Con el regreso de los sistemas de fotomultas en rutas rionegrinas, el diputado provincial Javier Acevedo advirtió que estos dispositivos deben cumplir una función preventiva y no recaudatoria. El legislador recordó que la ley provincial establece requisitos específicos de señalización y transparencia que deben respetarse.
El retorno de radares y fotomultas a las rutas de Río Negro reabrió el debate sobre la verdadera finalidad de estos controles de velocidad. En este contexto, el legislador provincial Javier Acevedo, presidente del bloque CC-ARI Cambiemos y autor de la Ley Provincial N.º 5726, planteó que estos dispositivos ‘deben servir para prevenir accidentes y no para recaudar’.

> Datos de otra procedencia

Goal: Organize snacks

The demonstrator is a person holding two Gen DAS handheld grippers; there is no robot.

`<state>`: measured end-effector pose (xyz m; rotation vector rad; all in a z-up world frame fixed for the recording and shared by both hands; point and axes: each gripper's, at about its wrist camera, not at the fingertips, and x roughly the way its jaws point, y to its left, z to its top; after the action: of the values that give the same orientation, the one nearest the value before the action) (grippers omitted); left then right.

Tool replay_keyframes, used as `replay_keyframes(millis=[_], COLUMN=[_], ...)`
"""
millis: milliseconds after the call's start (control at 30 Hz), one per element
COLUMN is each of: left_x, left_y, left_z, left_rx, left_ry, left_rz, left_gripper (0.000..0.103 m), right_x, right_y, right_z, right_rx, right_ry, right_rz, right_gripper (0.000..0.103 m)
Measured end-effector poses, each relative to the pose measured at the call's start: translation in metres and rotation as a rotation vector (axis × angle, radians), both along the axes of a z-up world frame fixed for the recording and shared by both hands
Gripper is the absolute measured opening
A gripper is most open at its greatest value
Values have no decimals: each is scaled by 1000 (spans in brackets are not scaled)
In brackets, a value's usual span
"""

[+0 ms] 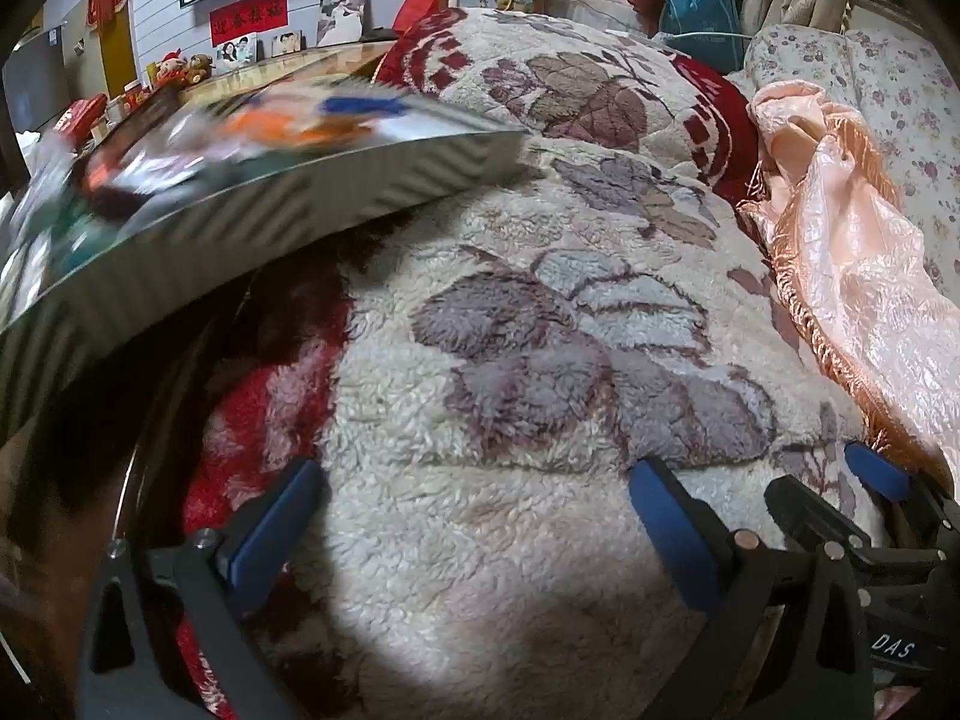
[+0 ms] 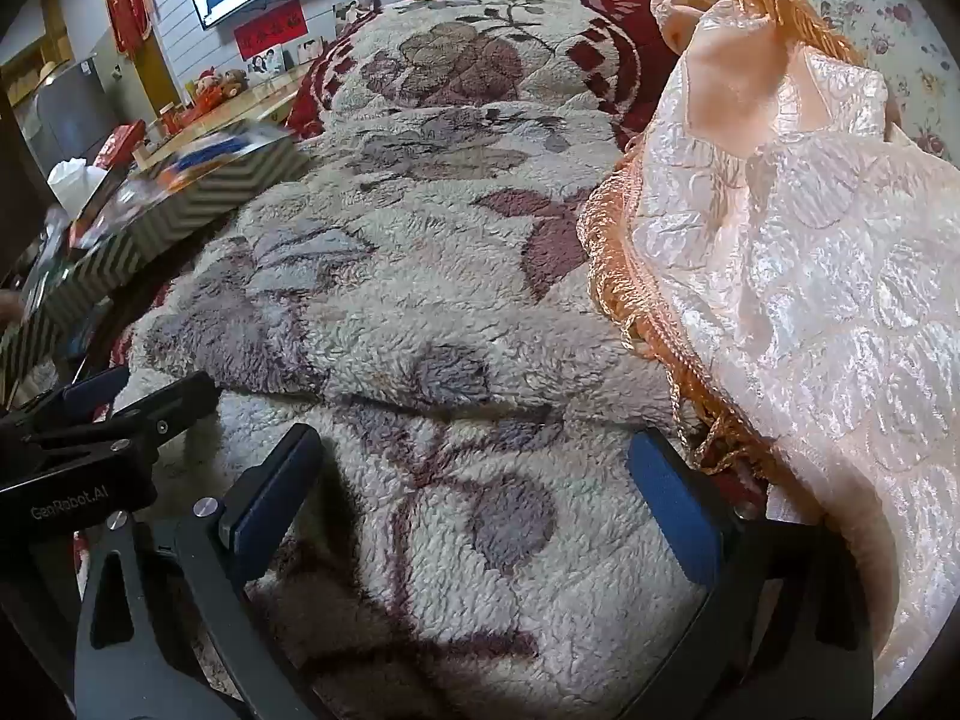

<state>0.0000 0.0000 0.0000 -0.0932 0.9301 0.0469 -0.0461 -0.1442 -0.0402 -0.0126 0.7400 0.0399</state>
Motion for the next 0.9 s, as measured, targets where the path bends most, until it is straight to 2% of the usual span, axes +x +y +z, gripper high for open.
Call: replay_keyframes(millis=[900], left_x=[-4], left_y=[4], left_z=[0], left_rx=[-2], left_ry=[1], left_rz=[0], left_gripper=[103], right_x=[1], right_y=[1], right_z=[-1], right_rx=[0], right_ry=[0], right_rz=[-1], right_gripper=[103])
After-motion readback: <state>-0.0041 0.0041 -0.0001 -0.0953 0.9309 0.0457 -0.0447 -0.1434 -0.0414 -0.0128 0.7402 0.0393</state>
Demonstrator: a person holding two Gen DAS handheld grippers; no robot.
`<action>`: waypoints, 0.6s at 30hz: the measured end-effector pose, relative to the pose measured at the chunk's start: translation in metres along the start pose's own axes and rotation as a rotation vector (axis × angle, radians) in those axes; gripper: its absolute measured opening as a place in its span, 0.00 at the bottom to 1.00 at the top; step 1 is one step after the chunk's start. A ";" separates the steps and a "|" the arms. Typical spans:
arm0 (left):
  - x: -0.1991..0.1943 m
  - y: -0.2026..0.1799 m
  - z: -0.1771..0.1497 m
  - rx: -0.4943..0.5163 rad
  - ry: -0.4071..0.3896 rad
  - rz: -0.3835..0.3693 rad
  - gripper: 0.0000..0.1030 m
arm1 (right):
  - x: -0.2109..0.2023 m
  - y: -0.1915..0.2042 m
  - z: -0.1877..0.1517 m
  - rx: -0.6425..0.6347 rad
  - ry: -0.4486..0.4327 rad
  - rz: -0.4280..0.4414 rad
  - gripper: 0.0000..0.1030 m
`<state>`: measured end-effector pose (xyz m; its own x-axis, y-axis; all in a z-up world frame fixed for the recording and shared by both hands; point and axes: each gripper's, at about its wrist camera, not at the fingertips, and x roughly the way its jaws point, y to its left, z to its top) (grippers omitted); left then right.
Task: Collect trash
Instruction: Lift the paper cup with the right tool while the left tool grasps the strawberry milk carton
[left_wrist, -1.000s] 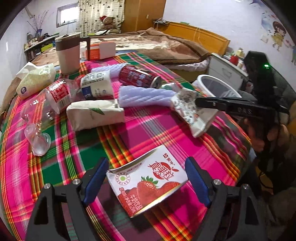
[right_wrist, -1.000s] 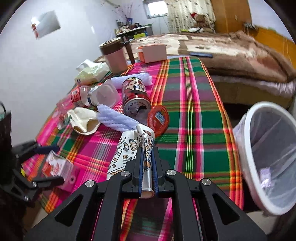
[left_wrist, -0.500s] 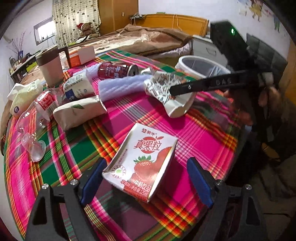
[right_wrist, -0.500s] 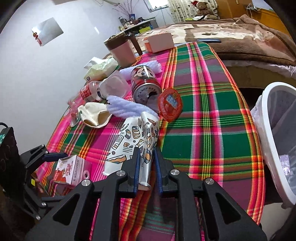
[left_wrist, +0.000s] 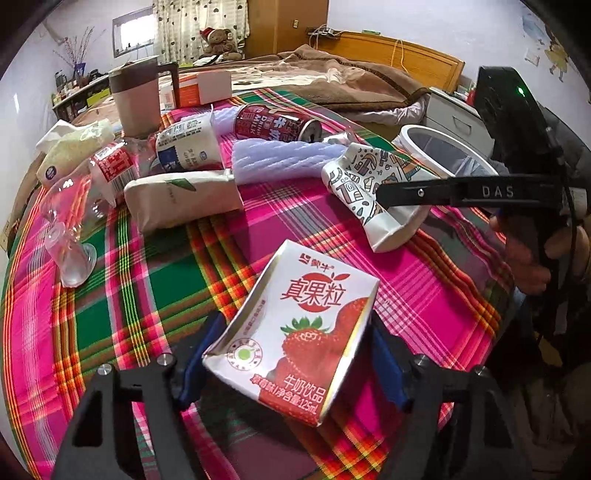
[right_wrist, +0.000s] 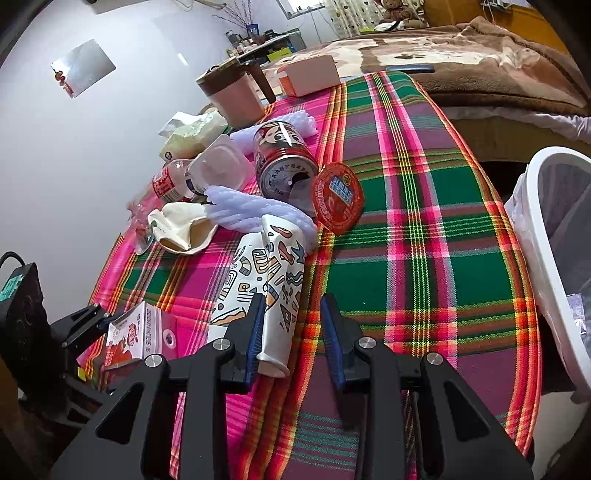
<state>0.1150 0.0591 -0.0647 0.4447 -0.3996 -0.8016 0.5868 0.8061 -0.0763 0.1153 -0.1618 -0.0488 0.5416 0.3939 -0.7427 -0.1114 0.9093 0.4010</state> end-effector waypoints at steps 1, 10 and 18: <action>0.000 0.001 0.000 -0.012 -0.003 0.001 0.74 | 0.000 0.001 -0.001 -0.003 0.001 0.001 0.30; -0.001 0.004 -0.002 -0.105 -0.014 0.018 0.74 | -0.003 0.006 -0.007 -0.047 -0.030 -0.043 0.23; -0.001 -0.002 -0.003 -0.127 -0.025 0.045 0.70 | -0.010 0.007 -0.008 -0.062 -0.063 -0.046 0.12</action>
<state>0.1114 0.0591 -0.0651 0.4862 -0.3716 -0.7909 0.4765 0.8714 -0.1165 0.1025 -0.1582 -0.0426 0.5983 0.3437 -0.7238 -0.1352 0.9337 0.3315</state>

El diputado sostuvo que la utilización de radares ‘solamente tiene legitimidad social’ cuando cumple una finalidad preventiva vinculada a la seguridad vial y al ordenamiento del tránsito. Para ello, remarcó que la normativa vigente obliga a que los controles electrónicos respeten una serie de protocolos técnicos y legales.
Entre los requisitos que establece la ley provincial se encuentran la homologación y certificación de los equipos, la correcta señalización preventiva y la identificación visible de las velocidades máximas permitidas. Además, la norma exige la publicación de los puntos de control autorizados, auditorías periódicas sobre calibración y funcionamiento de los dispositivos, y el respeto del debido proceso administrativo y del derecho de defensa de los conductores.
Uno de los aspectos centrales del planteo de Acevedo se vincula con la señalización previa de los radares. El legislador explicó que los estándares técnicos compatibles con el manual de la Dirección Nacional de Vialidad establecen que cada control electrónico debe contar con al menos dos carteles informativos previos.
Según detalló, el primer cartel debe ubicarse entre 500 y 1.000 metros antes del radar, mientras que el segundo debe instalarse entre 250 y 500 metros previos al dispositivo. Adicionalmente, inmediatamente antes del control debe colocarse la señal reglamentaria que indique la velocidad máxima permitida.
Para Acevedo, si el conductor ‘descubre el control cuando ya tiene el equipo encima’, el sistema pierde su sentido preventivo y pasa a tener un perfil meramente recaudatorio. ‘El espíritu de la ley fue evitar mecanismos sorpresivos o discrecionales’, afirmó el legislador.
El dirigente también recordó que la regulación provincial se apoya en distintas normas nacionales, entre ellas el Manual de Señalamiento Vertical de la DNV, el Decreto 779/95 y disposiciones de la Agencia Nacional de Seguridad Vial (ANSV) vinculadas a la publicidad y visibilidad de los controles.
Más allá de reclamar transparencia en la instalación de radares, Acevedo consideró que los controles deben formar parte de una política integral de seguridad vial, acompañada por campañas de concientización, mejoras en infraestructura y prevención en rutas de alta circulación.
‘No estamos discutiendo la importancia de controlar excesos de velocidad. Estamos diciendo que esos controles deben realizarse con reglas claras, información visible y estricto cumplimiento de las garantías previstas por la ley’, concluyó el legislador provincial.